ECEn 424 Lab #6

ECEn 424 Lab #6 The Performance Lab: Code Optimization

Click here for a pdf file describing this lab.

Click here for the tar file for this lab.

Notes:

Updates and tips will be posted here as needed.

It is challenging to achieve the speedup thresholds required for full credit. We will be quite reasonable with partial credit, but do your best to achieve the full speedup -- it is certainly possible! If you struggle to get the full speedup, consider the hints below.

As you optimize your code, you must think carefully about how the code in your inner loops is accessing memory, and the locality of those memory accesses. Optimizations that you should consider include loop unrolling, interchanging inner and outer loops, using pointers rather than array indices, and blocking (see the blue box on page 647).
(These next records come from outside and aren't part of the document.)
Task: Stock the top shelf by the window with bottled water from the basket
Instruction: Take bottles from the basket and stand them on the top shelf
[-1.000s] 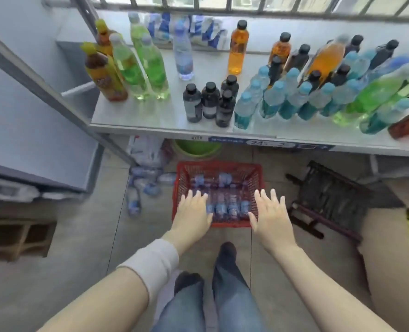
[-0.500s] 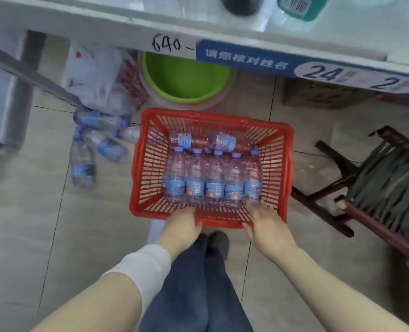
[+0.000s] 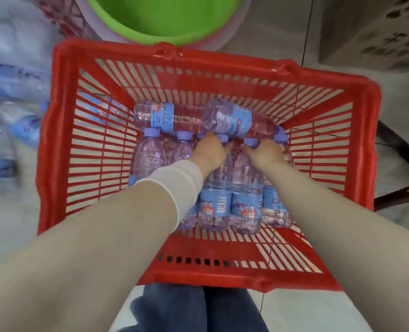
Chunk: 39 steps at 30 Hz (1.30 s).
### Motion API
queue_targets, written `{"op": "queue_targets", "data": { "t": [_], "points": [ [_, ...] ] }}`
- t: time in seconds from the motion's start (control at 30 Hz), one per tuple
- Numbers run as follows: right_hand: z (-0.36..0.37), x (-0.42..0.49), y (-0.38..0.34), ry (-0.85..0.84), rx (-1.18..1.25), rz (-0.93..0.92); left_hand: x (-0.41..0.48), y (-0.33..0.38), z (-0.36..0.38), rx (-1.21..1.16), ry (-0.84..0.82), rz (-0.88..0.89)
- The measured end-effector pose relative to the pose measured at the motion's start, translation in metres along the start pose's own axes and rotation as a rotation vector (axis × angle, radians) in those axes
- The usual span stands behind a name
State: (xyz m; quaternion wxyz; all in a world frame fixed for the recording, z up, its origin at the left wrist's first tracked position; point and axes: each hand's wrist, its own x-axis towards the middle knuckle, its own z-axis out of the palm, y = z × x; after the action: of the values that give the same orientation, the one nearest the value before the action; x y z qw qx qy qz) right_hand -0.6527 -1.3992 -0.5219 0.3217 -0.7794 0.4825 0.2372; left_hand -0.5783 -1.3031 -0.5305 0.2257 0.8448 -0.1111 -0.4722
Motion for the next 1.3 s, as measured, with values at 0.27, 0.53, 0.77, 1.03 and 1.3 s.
{"op": "queue_targets", "data": {
  "t": [0.27,0.53,0.77,1.03,1.3],
  "points": [
    [-0.031,-0.027,0.008,-0.041,0.114,-0.048,-0.047,-0.006,-0.023,-0.185,0.047,0.086],
    [-0.059,-0.157,0.018,0.193,-0.030,-0.423,-0.176,-0.019,-0.067,-0.081,0.045,0.376],
    [-0.138,-0.265,-0.011,0.366,0.100,-0.422,-0.303,0.016,-0.142,-0.184,0.342,0.464],
    [-0.294,-0.458,-0.097,0.540,0.450,-0.497,-0.516,0.094,-0.265,-0.283,0.624,0.550],
    [-0.422,-0.614,-0.195,0.736,0.549,-0.691,-0.691,0.137,-0.366,-0.557,0.899,0.606]
  ]
}}
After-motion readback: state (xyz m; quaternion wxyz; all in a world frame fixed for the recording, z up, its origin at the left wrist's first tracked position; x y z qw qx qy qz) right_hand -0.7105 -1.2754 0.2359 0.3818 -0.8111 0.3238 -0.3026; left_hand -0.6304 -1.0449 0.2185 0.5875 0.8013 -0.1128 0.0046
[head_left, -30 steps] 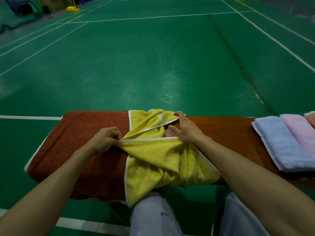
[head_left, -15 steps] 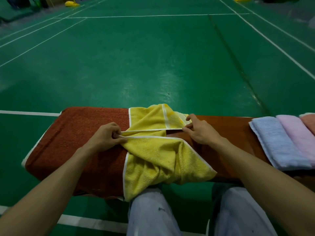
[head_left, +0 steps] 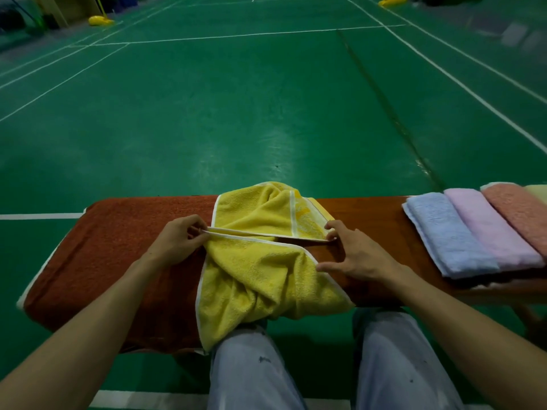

You will come across some inconsistencies in the CPE reported across multiple runs of the same code. These arise as a function of system load (what other jobs are running), the order in which the various versions of your functions are called, whether or not GCC inlines some of the functions, etc. Don't worry too much about these inconsistencies; there is not much we can do about them anyway. Your assignment is to achieve the specified speedup with respect to the original CPE value (measured repeatedly on spice machines), which is hardwired into the driver code. To be safe, you should try to obtain a speedup that is, say, 0.2 higher than the specified threshold for full credit. The variation between different runs of the same code is typically well within this margin.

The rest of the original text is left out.